New cars awaiting shipment at the company’s Southgate, California, plant were parked in two successive steps. The first part of the parking operation was done by employees of the employer who were members of a unit with which the employer had a collective bargaining agreement. The second part of the operation was done by employees of a different concern which had a contract with the company. The agreement between the union and the employer provided that “the methods, processes and means of manufacturing are solely and exclusively the responsibility of the Corporation.”
The Company has made a contract by which the entire parking operation is to be performed by employees of the concern which had been performing only the second part of it. In response to a question that we asked, the Board found on remand that the change in the company’s method of shipping cars did not involve contracting out work formerly performed by the union. We think the evidence does not support this finding.
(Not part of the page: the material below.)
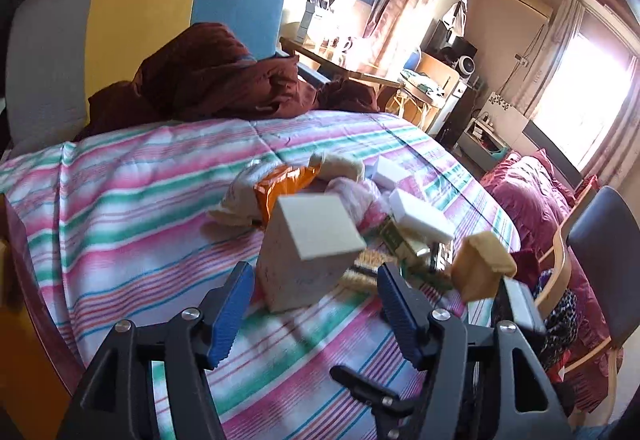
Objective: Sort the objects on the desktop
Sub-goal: 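Grasp a second white box with the left tool while the right tool grasps a yellow sponge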
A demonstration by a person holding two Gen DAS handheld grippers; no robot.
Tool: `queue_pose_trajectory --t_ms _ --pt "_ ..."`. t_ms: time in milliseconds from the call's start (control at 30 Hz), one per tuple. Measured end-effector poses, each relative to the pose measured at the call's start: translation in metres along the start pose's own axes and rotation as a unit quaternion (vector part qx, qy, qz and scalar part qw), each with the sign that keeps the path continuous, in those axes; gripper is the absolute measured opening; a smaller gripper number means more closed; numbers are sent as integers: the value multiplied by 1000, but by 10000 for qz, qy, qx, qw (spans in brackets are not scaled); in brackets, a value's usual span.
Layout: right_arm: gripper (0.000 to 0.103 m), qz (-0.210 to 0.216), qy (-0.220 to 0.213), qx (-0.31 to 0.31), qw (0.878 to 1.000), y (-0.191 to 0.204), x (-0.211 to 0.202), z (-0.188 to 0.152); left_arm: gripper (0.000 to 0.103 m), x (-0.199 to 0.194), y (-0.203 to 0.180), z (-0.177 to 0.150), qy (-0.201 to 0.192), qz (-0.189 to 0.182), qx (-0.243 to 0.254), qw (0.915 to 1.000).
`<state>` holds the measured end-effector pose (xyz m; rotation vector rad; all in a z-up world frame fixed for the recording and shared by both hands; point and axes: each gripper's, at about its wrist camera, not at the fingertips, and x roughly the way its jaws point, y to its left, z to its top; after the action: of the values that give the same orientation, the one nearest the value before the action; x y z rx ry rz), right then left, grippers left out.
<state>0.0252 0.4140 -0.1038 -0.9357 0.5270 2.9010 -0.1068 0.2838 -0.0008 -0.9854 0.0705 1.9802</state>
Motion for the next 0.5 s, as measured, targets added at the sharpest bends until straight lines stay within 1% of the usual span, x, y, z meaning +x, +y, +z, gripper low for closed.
queue_pose_trajectory --t_ms 133,233,300,367,433,500 --pt "98 67 -25 45 10000 -2 0 1 65 13 -18 37 -228 165 295 9992" --pt "98 68 -42 50 10000 -2 -1 0 65 38 -26 50 15 105 504 9987" --pt "98 54 -47 37 10000 -1 -4 -1 64 50 -27 48 166 114 572 9982" --pt "99 45 0 12 10000 1 -7 -2 64 53 -27 39 279 40 627 9976" --pt "103 54 42 -43 10000 3 -13 -5 64 47 -29 26 267 -11 727 9970" --pt "103 -15 112 -164 9998 6 -21 -11 64 37 -33 15 200 -56 935 9954"
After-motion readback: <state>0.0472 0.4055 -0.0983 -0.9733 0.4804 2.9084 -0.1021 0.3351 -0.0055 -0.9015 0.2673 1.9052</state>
Though the change of method “achieved substantial efficiencies,” as the union concedes, the change was accomplished through a contracting out. It took away the jobs of six members of the union. Though these men got similar jobs elsewhere in the plant, the change had an adverse impact on the bargaining unit since it diminished by six the whole number of jobs performed by its members. This was not a mere “de minimis” violation of the employer’s duty to bargain with the union.
In District 50, United Mine Workers v. NLRB, 358 F.2d 234 (1966), the Fourth Circuit Court of Appeals sustained the Board’s approval of contracting out, on the ground that “the Board was entitled to conclude that there was no substantial adverse impact on the employees caused by the employer’s subcontracting decisions.” 358 F.2d at 237. And in Puerto Rico Telephone Co. v. NLRB, 359 F.2d 983, 988 (1966), the First Circuit overruled part of a Board order against an employer because the court found no evidence “that the bargaining unit or any employee in it” was “adversely affected as a direct result” of the contracting out. But in those cases, unlike the present case, the contracting out did not reduce the whole number of jobs in the bargaining unit. We think this ease is controlled by Fibreboard Paper Products Corp. v. NLRB, 379 U.S. 203, 85 S.Ct. 398, 13 L.Ed.2d 233 (1964), which affirmed 116 U.S.App.D.C. 198, 322 F.2d 411 (1963). The Supreme Court held that the “contracting out,” which replaced employees in a bargaining unit with employees of an independent contractor, violated §§ 8(a) (5) and 8(d) of the Act, which require employers to bargain with respect to “wages, hours, and other terms and conditions of employment,” although the only purpose of the contracting out was to reduce costs.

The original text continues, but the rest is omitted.